ImageSharp TD Load, Resize, Save is the line of interest here.

Pretty neat eh? ImageSharp can give you some pretty serious performance gains for that scenario.

In addition to the general decoding API we offer additional specialized decoding options ISpecializedDecoderOptions that can be accessed directly against ISpecializedDecoder<T> instances which provide further options for decoding.

A perfect balance of simplicity and power!

Performance #

Performance has always been a feature of ImageSharp and we're always looking for ways to squeeze out improvements across the entire library in each release. This release is no different with many improvements across several areas.

One of the areas that has long been a point of interest and a known performance issue has been our handling of alpha compositing.

From Wikipedia

In computer graphics, alpha compositing or alpha blending is the process of combining one image with a background to create the appearance of partial or full transparency. It is often useful to render picture elements (pixels) in separate passes or layers and then combine the resulting 2D images into a single, final image called the composite. Compositing is used extensively in film when combining computer-rendered image elements with live footage. Alpha blending is also used in 2D computer graphics to put rasterized foreground elements over a background.

Alpha compositing is the backbone for any blending operation. This covers the simple act of overlaying an image to all complex drawing operations (think lines, curves, brushes, pens, text). In V2 this was a bottleneck for all those operations and greatly hindered our ability to ship an additional drawing package.

In V3 we've blown things out of the water and improved performance by a whopping 14.4x!

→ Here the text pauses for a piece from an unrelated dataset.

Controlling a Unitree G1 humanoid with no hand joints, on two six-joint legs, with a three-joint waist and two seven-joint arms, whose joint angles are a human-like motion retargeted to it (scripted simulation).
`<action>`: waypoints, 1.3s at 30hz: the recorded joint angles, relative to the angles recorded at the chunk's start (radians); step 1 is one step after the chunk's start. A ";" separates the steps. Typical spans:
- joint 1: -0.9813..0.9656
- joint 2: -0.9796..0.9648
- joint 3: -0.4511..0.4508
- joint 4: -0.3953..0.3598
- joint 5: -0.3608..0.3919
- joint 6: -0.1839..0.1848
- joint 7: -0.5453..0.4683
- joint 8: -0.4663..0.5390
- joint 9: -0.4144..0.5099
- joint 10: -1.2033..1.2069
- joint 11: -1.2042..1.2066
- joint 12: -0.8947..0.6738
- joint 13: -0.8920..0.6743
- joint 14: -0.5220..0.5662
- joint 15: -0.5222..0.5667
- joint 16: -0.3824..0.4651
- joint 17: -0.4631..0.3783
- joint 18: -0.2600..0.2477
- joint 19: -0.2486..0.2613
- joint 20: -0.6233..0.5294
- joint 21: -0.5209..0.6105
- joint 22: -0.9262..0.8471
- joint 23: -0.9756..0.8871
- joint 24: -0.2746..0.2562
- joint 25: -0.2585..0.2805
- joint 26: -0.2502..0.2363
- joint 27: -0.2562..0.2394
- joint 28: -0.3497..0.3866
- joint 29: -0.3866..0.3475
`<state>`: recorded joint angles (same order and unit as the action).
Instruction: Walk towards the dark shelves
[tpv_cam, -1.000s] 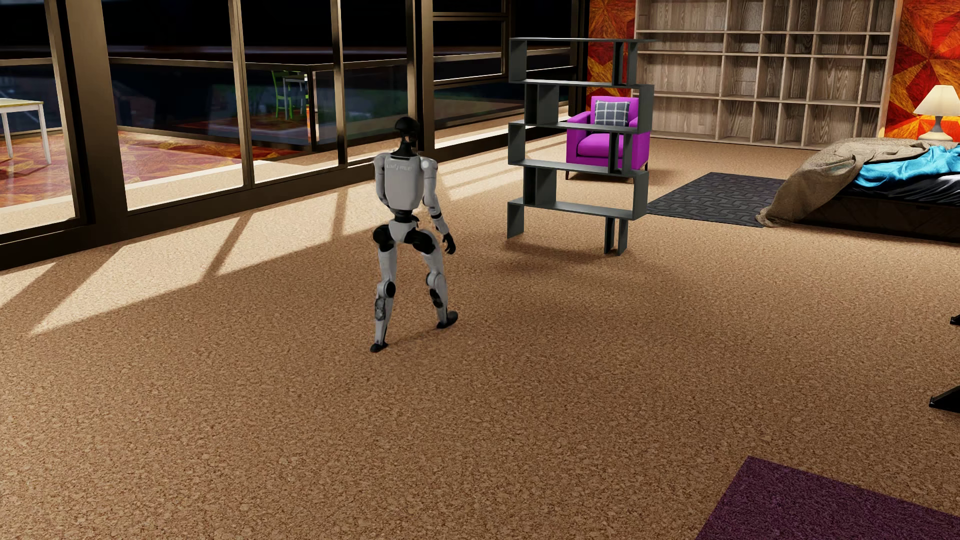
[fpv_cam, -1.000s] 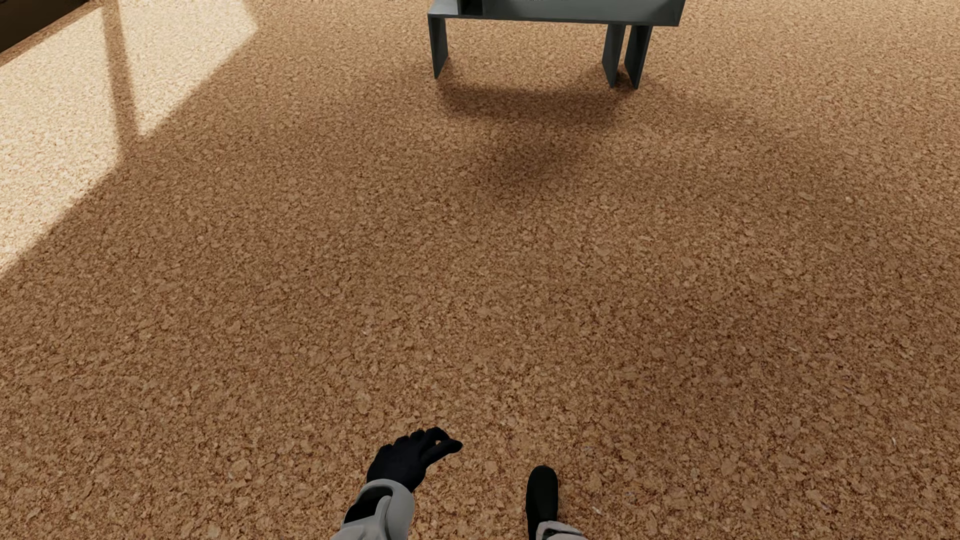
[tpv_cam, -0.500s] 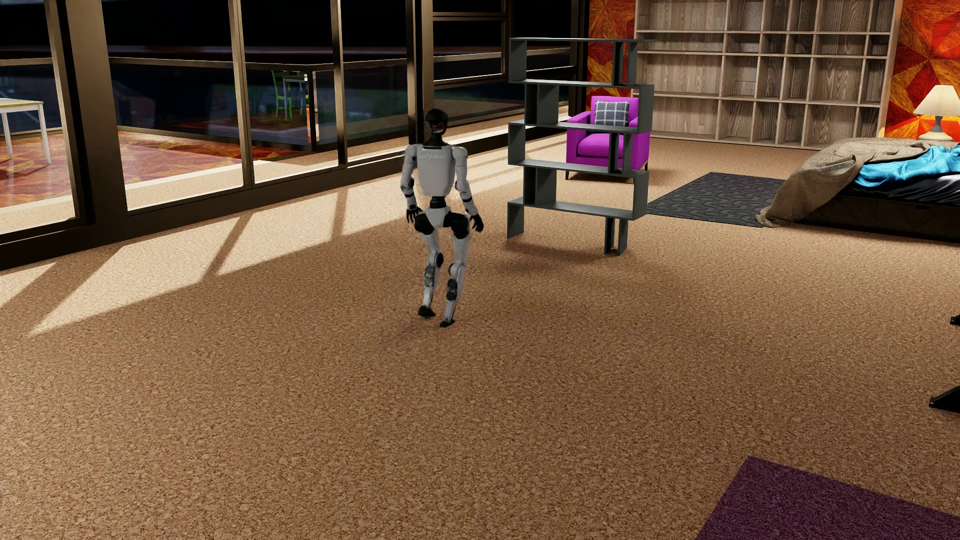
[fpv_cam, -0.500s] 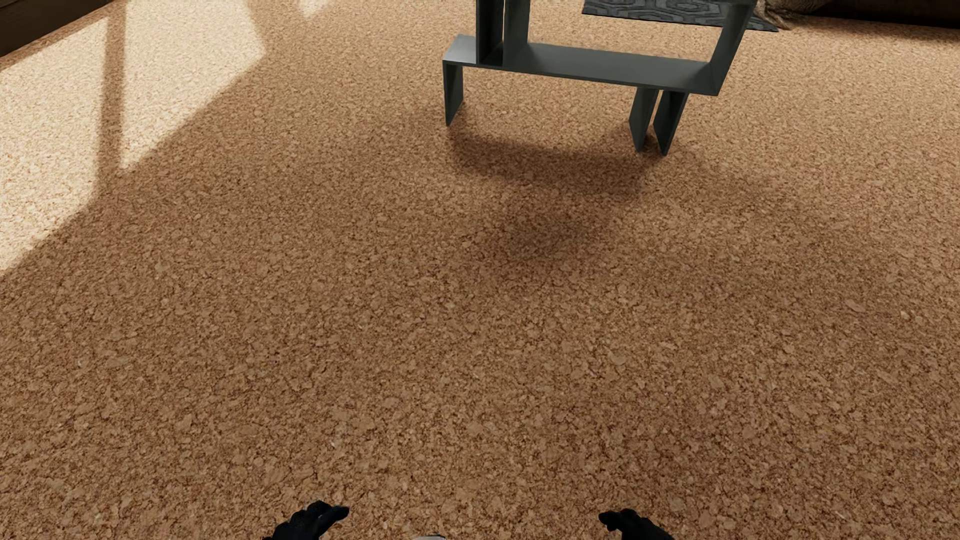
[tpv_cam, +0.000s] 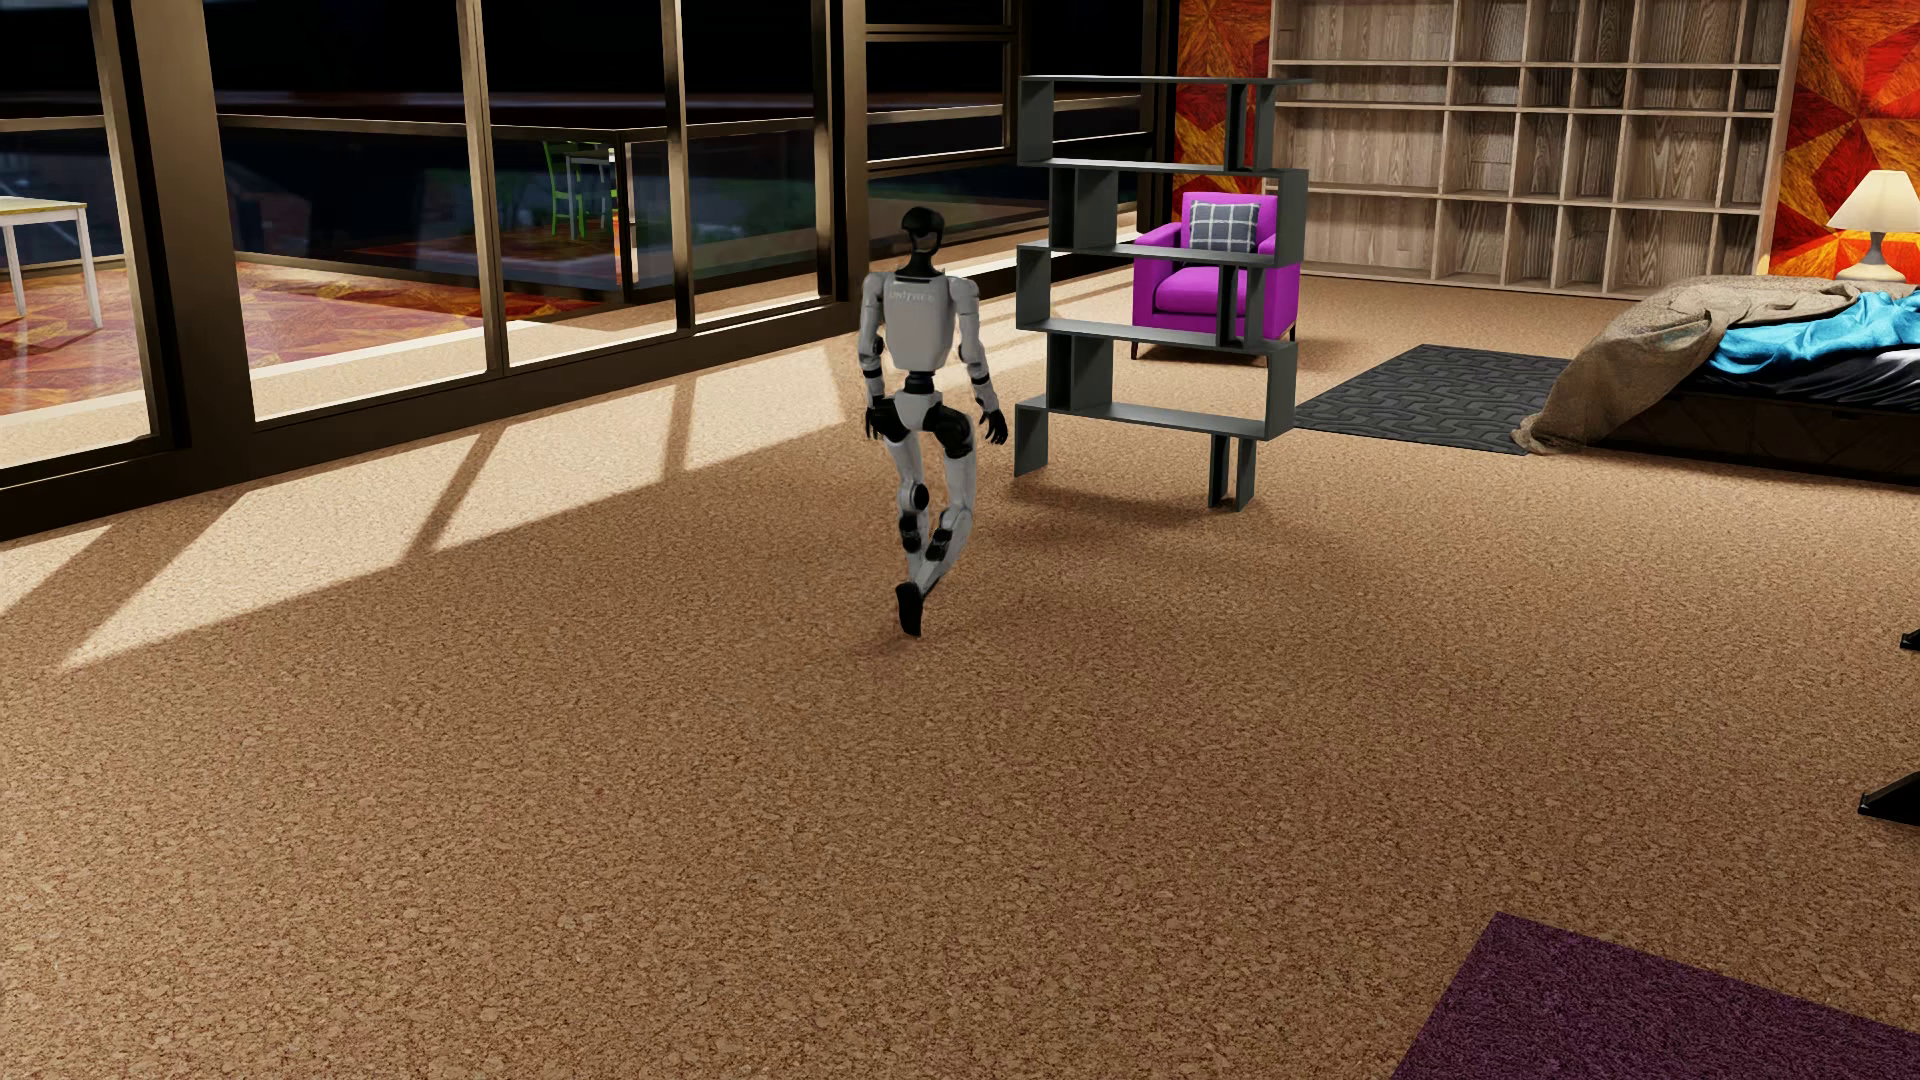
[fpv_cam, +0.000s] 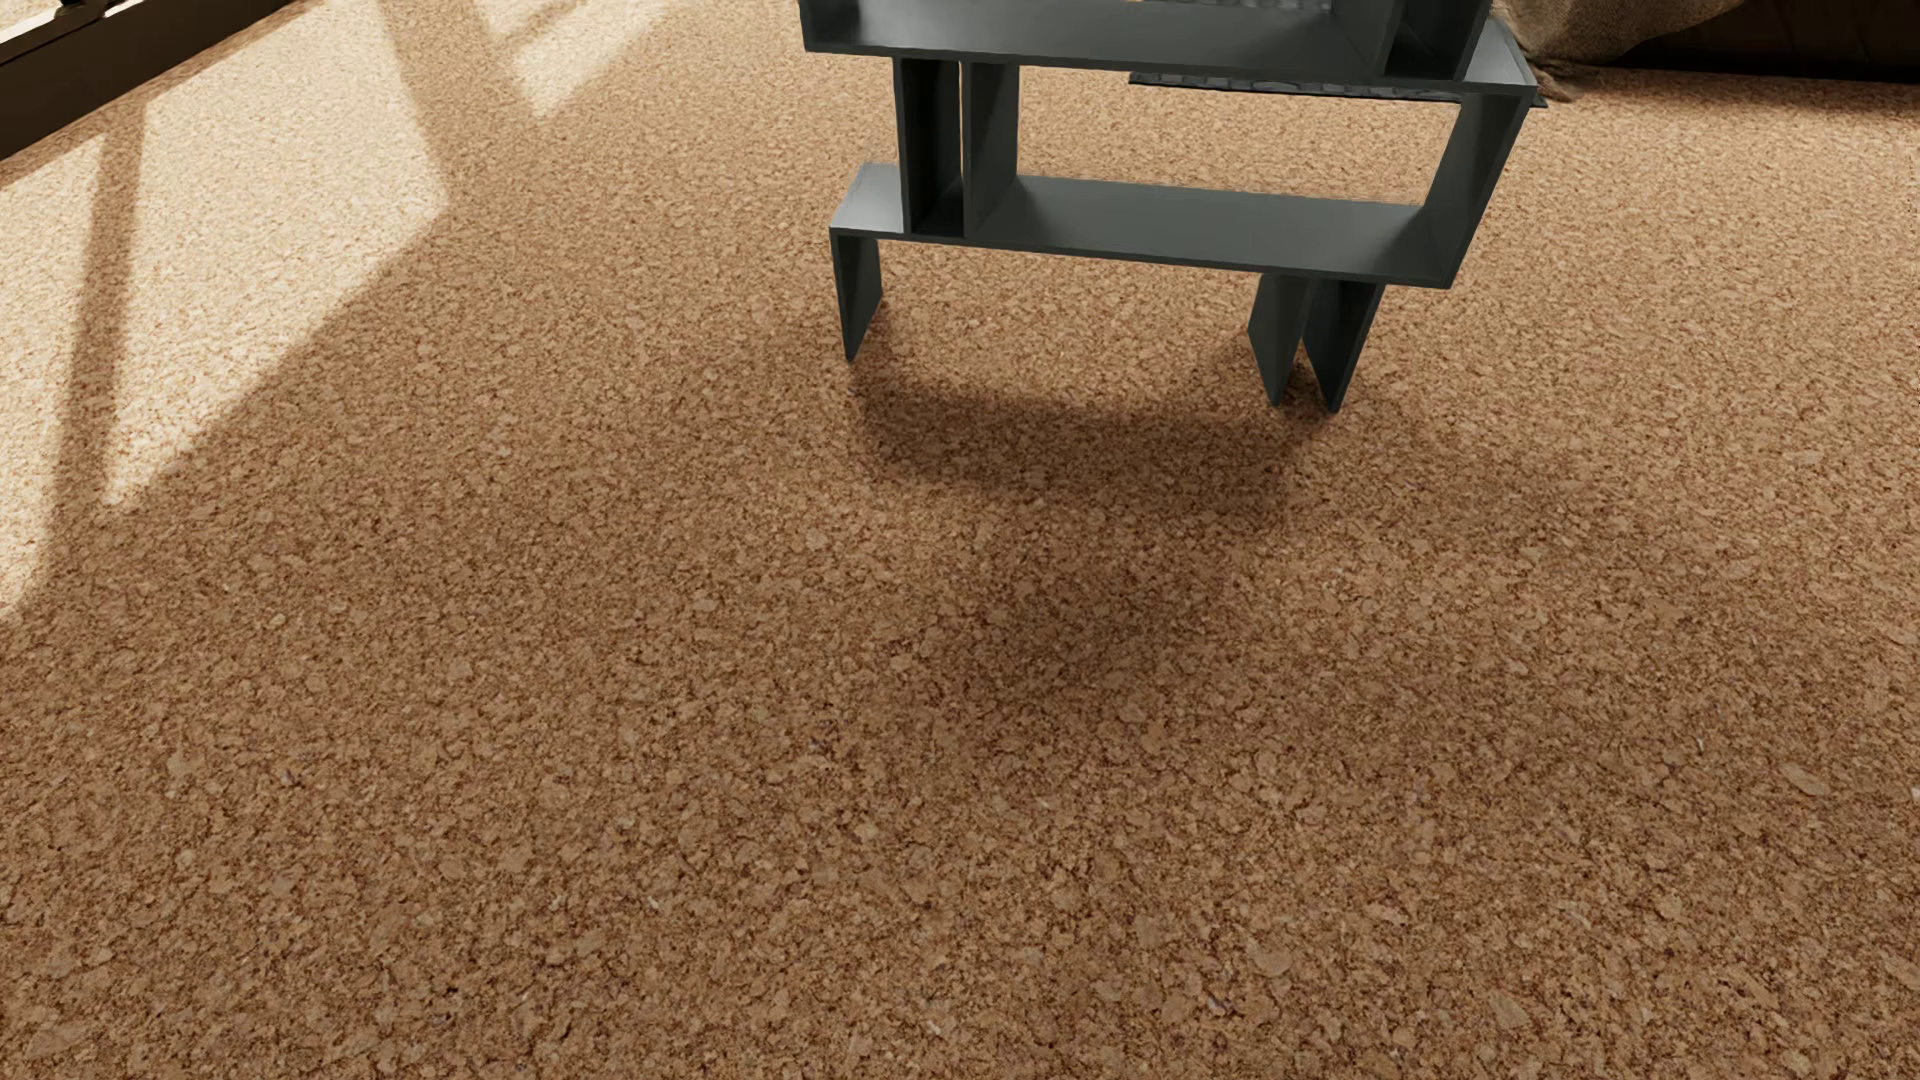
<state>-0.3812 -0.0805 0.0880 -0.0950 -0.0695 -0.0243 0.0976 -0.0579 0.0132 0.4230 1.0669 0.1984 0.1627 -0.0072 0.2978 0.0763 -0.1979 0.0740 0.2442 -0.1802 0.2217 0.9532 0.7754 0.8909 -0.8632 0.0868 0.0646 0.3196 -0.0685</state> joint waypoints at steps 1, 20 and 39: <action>0.028 -0.088 -0.005 -0.021 -0.040 -0.015 0.009 -0.001 0.006 0.007 0.104 -0.027 0.017 -0.032 0.003 -0.002 -0.025 0.004 0.002 -0.015 0.012 0.007 -0.026 0.013 -0.006 -0.009 -0.010 0.001 0.009; 0.488 -0.314 -0.109 0.003 0.006 0.018 -0.160 -0.166 -0.023 0.189 -0.710 -0.208 0.095 0.010 -0.262 -0.001 0.119 -0.038 -0.240 -0.134 -0.201 0.002 -0.037 -0.033 0.050 -0.012 0.110 -0.048 -0.022; 0.059 0.110 -0.018 0.122 0.227 0.092 -0.280 -0.018 -0.012 -0.054 -0.744 -0.009 -0.102 0.042 -0.435 0.050 0.143 -0.077 -0.219 -0.011 -0.100 -0.070 0.002 -0.069 0.046 0.058 0.061 -0.126 -0.073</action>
<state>-0.3222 0.0293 0.0701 0.0273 0.1577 0.0678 -0.1828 -0.0755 0.0010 0.3693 0.3231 0.1893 0.0612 0.0347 -0.1370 0.1262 -0.0551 -0.0034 0.0248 -0.1911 0.1216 0.8832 0.7773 0.8218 -0.8168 0.1451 0.1252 0.1939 -0.1411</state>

This was achieved by conducting a complete overhaul of the existing Vector4 implementation (6.1x faster than the previous implementation) and introducing a new AVX2 pipeline which brings improvement to 14.4x.

This change will allow us to complete the ImageSharp.Drawing library safe in the knowledge that we can bring excellent performance to the table.

In addition to those changes we've introduced a 2x speedup for all operations involving our ColorMatrix type. This brings great improvement across all our filtering methods including adjustments for brightness and contrast.

The Future #

We'll be publishing new releases over the next few days of all our libraries that depend on ImageSharp. That means a new major version SixLabors.ImageSharp.Web.

We'll also concentrate on shipping V1 versions of SixLabors.ImageSharp.Drawing and SixLabors.Fonts targeting a release date in the first half of this year.

Closing #

Thanks again for all the feedback and usage. It's been a pleasure to build ImageSharp so far and to see so many people try it out; we really appreciate it. Please continue exploring the product and learning what it's capable of.